EXERCISE AIM → Having read the data, transcribe all of it without deviation.

*** Opening of THE DATA ***

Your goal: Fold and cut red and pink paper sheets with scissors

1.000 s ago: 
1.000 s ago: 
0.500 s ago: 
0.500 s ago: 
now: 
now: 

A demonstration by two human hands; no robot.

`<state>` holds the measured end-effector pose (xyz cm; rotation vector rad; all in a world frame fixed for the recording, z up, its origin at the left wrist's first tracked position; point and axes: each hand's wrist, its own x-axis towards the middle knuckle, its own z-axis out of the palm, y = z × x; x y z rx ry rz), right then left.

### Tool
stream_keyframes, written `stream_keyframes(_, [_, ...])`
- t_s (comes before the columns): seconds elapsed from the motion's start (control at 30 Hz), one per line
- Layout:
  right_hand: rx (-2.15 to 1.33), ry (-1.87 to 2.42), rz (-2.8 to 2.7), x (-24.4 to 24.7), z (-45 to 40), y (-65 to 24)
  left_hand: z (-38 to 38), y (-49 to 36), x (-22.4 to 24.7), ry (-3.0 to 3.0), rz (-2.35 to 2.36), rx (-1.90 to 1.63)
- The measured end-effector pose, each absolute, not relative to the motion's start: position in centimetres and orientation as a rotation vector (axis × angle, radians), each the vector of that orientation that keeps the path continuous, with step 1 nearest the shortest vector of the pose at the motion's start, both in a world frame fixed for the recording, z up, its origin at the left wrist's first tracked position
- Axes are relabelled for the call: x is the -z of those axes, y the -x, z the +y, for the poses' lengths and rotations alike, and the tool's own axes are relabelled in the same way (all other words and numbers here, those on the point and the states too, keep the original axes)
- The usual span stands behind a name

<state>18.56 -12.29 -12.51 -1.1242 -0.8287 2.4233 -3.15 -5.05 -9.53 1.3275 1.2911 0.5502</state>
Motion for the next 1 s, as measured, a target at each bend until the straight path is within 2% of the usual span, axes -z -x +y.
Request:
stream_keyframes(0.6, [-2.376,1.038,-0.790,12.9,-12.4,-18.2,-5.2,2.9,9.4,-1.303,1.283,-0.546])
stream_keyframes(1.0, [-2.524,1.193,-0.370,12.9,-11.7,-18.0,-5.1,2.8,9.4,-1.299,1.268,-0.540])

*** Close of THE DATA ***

SOLVED PROBLEM →
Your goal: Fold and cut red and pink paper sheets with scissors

1.000 s ago: 
1.000 s ago: 
0.500 s ago: 
0.500 s ago: 
now: 
now: 

A demonstration by two human hands; no robot.

`<state>` holds the measured end-effector pose (xyz cm; rotation vector rad; all in a world frame fixed for the recording, z up, its origin at the left wrist's first tracked position; point and axes: each hand's wrist, its own x-axis towards the middle knuckle, its own z-axis out of the palm, y = z × x; x y z rx ry rz), right then left.

### Tool
stream_keyframes, written `stream_keyframes(_, [_, ...])`
- t_s (comes before the columns): seconds elapsed from the motion's start (control at 30 Hz), one per line
- Layout:
  right_hand: rx (-2.15 to 1.33), ry (-1.87 to 2.42), rz (-2.8 to 2.7), x (-24.4 to 24.7), z (-45 to 40), y (-65 to 24)
  left_hand: z (-38 to 38), y (-49 to 36), x (-22.4 to 24.7), ry (-3.0 to 3.0), rz (-2.35 to 2.36), rx (-1.90 to 1.63)
- The measured end-effector pose, each absolute, not relative to the motion's start: position in centimetres and orientation as a rotation vector (axis × angle, radians), each the vector of that orientation that keeps the path continuous, with step 1 nearest the shortest vector of the pose at the motion's start, both in a world frame fixed for the recording, z up, its origin at the left wrist's first tracked position
- Axes are relabelled for the call: x is the -z of those axes, y the -x, z the +y, for the poses' lengths and rotations alike, and the tool's own axes are relabelled in the same way (all other words and numbers here, those on the point and the states too, keep the original axes)
- The usual span stands behind a name

<state>18.56 -12.29 -12.51 -1.1242 -0.8287 2.4233 -3.15 -5.05 -9.53 1.3275 1.2911 0.5502</state>
Motion for the next 1 s, as measured, a target at each bend until the straight path is within 2% of the usual span, axes -z -x +y.
Request:
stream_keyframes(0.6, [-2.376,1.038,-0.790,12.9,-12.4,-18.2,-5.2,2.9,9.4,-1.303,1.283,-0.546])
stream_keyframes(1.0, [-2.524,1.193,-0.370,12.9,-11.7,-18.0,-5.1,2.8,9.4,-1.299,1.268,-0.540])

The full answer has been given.